# What you need to do
Find the lines of data that contain the string "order", then list them.

(Provided material)

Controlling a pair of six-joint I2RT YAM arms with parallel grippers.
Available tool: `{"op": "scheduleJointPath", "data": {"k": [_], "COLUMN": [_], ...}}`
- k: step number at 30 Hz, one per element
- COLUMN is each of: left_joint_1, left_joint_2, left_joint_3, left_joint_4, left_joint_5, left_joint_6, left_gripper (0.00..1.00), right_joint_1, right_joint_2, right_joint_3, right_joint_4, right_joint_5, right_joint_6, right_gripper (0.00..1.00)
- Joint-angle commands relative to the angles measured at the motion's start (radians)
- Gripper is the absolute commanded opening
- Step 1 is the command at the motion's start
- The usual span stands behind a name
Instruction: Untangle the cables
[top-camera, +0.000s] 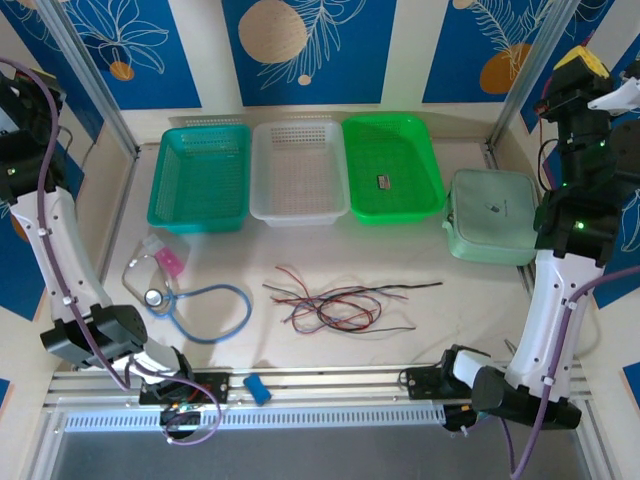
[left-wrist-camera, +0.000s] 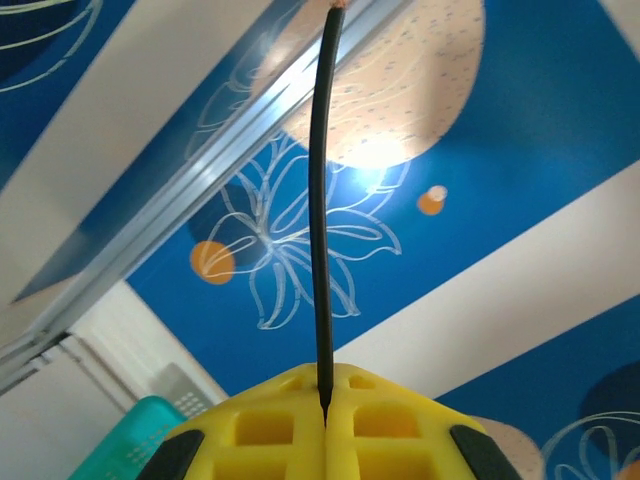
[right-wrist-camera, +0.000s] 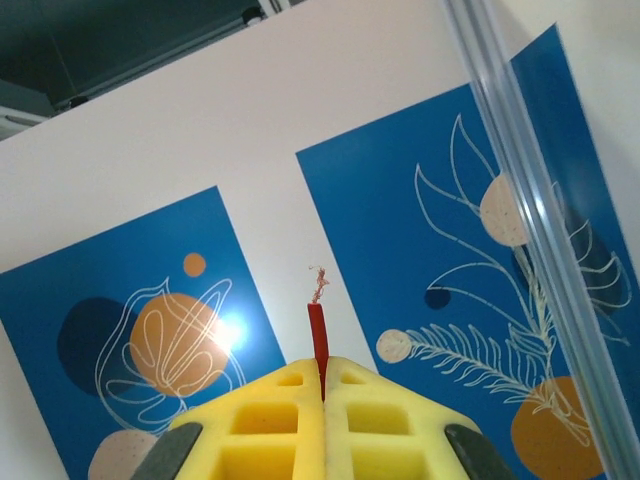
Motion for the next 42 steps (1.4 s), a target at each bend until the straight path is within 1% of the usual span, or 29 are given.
{"op": "scheduleJointPath", "data": {"k": [1,5,7,9,10,12,14,17,19,21,25,30,32,34,36,37,40,42], "left_joint_1": [-0.007,-0.048,-0.08,-0.135,-0.162,-0.205,-0.232,-0.27,-0.302,-0.325,-0.357,-0.407,-0.431,-0.447,-0.458,-0.463,-0.472,-0.484], "left_joint_2": [-0.004,0.029,0.059,0.089,0.107,0.139,0.177,0.217,0.227,0.228,0.237,0.264,0.265,0.263,0.268,0.277,0.31,0.335], "left_joint_3": [0.054,0.166,0.24,0.314,0.343,0.374,0.394,0.395,0.369,0.309,0.169,-0.008,-0.093,-0.169,-0.209,-0.215,-0.214,-0.21], "left_joint_4": [0.078,0.107,0.128,0.136,0.149,0.176,0.184,0.154,0.123,0.13,0.151,0.157,0.173,0.19,0.174,0.15,0.061,0.01], "left_joint_5": [0.073,0.081,0.063,-0.015,-0.071,-0.142,-0.163,-0.155,-0.157,-0.154,-0.141,-0.09,-0.1,-0.11,-0.124,-0.13,-0.16,-0.217], "left_joint_6": [-0.061,-0.087,-0.075,-0.027,0.002,0.03,0.048,0.097,0.151,0.18,0.205,0.241,0.263,0.273,0.271,0.273,0.295,0.319], "left_gripper": [0.0,0.0,0.0,0.0,0.0,0.0,0.0,0.0,0.0,0.0,0.0,0.0,0.0,0.0,0.0,0.0,0.0,0.0], "right_joint_1": [0.006,0.008,0.009,0.016,0.02,0.032,0.048,0.07,0.082,0.092,0.118,0.151,0.179,0.241,0.299,0.312,0.316,0.32], "right_joint_2": [0.009,0.017,0.02,0.017,0.017,0.018,0.019,0.023,0.029,0.036,0.053,0.065,0.073,0.083,0.095,0.103,0.142,0.162], "right_joint_3": [0.043,0.072,0.074,0.066,0.062,0.053,0.055,0.076,0.095,0.114,0.143,0.16,0.165,0.179,0.198,0.216,0.296,0.335], "right_joint_4": [0.008,-0.001,-0.002,-0.003,0.0,0.01,0.011,0.002,-0.005,-0.013,-0.028,-0.031,-0.032,-0.035,-0.042,-0.043,-0.078,-0.099], "right_joint_5": [-0.023,-0.024,-0.027,-0.027,-0.027,-0.024,-0.024,-0.03,-0.035,-0.038,-0.043,-0.035,-0.044,-0.057,-0.032,-0.02,-0.017,-0.034], "right_joint_6": [0.001,-0.005,0.005,0.027,0.04,0.056,0.053,0.033,0.021,0.018,0.009,0.007,0.009,-0.048,-0.127,-0.155,-0.173,-0.168], "right_gripper": [0.0,0.0,0.0,0.0,0.0,0.0,0.0,0.0,0.0,0.0,0.0,0.0,0.0,0.0,0.0,0.0,0.0,0.0]}}
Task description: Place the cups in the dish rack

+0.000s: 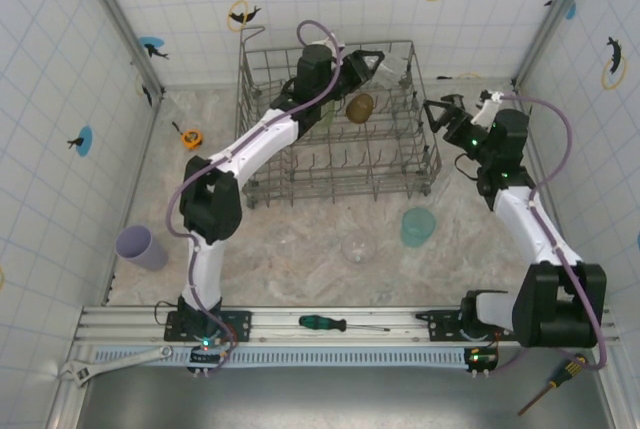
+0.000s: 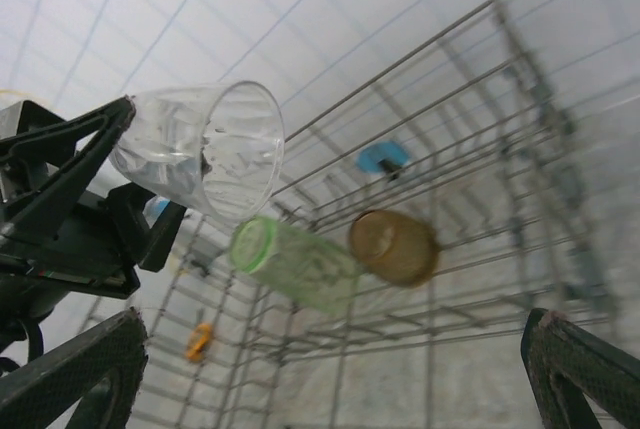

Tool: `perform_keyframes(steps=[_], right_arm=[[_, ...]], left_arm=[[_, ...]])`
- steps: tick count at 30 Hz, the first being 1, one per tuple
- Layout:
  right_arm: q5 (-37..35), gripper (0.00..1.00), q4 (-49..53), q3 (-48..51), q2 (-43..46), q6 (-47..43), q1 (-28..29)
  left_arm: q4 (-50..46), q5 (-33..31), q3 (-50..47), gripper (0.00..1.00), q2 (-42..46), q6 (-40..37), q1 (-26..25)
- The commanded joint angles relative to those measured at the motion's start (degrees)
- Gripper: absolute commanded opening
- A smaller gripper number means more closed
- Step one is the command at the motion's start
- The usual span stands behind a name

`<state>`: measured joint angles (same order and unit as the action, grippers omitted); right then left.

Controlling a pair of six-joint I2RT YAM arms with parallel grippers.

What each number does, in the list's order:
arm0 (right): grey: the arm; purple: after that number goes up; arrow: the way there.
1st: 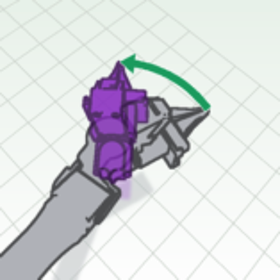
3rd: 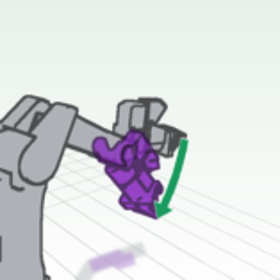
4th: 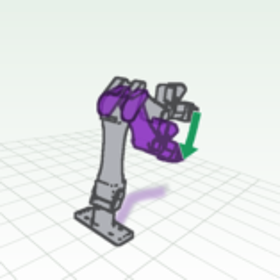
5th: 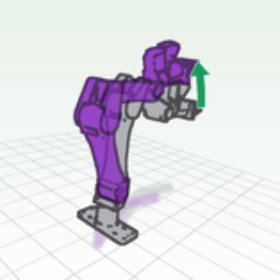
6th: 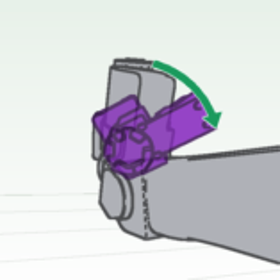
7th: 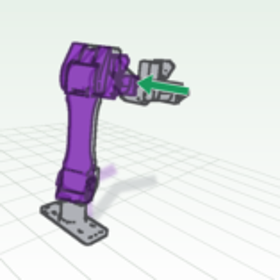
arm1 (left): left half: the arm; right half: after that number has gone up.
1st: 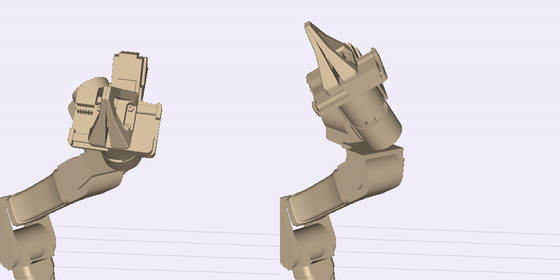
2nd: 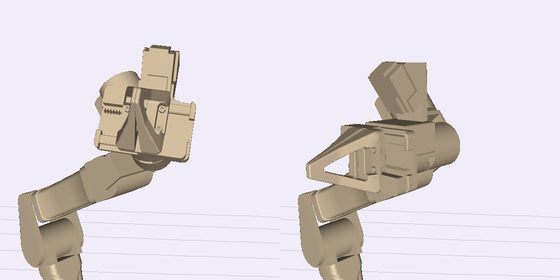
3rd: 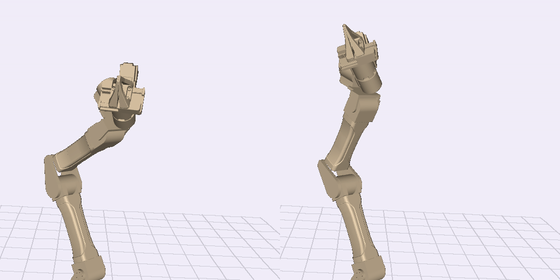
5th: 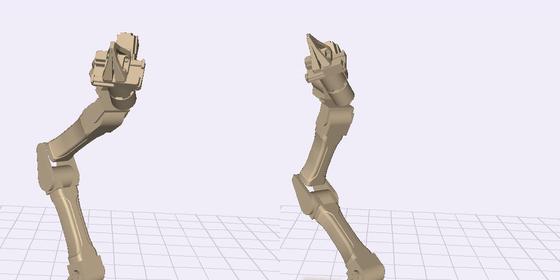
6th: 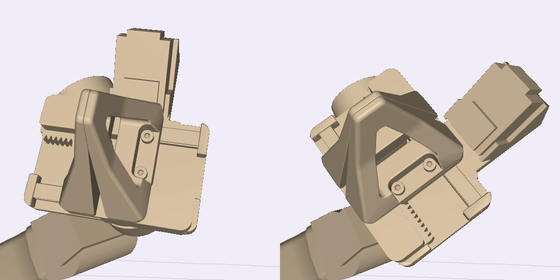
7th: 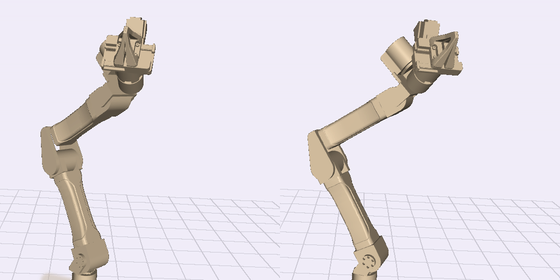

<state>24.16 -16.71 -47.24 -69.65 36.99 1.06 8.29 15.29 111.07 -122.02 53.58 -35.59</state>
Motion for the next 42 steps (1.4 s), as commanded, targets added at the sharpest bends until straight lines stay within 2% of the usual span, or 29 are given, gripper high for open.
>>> perform_keyframes(steps=[1,7,11,24,42], right_arm=[[-10.7,1.0,4.67,2.57,4.38,-6.09,-0.74],[-17.75,1.0,4.88,6.7,10.01,-9.72,-1.49],[-19.91,1.0,4.95,8.01,11.34,-11.05,-1.92],[-19.38,1.0,1.5,10.36,9.86,-11.35,-2.46],[-17.36,1.0,-0.69,11.73,9.71,-10.47,-3.96]], left_arm=[[-1.96,-3.55,4.74,0.0,-3.48,-7.5,-0.22],[-1.62,-8.67,8.2,0.0,-8.14,-13.46,-0.72],[0.47,-8.52,9.28,0.0,-10.79,-14.07,-1.05],[6.29,-13.65,10.47,0.0,-18.04,-18.54,-3.43],[10.87,-16.17,13.78,0.0,-24.68,-15.14,-3.68]])
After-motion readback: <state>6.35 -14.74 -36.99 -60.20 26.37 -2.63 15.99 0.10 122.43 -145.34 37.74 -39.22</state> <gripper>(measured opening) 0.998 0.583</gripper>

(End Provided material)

# Expected answer
`<state>`: measured joint angles (same order and unit as the action, grippers omitted); right then left.
What each number does, in the list's order:

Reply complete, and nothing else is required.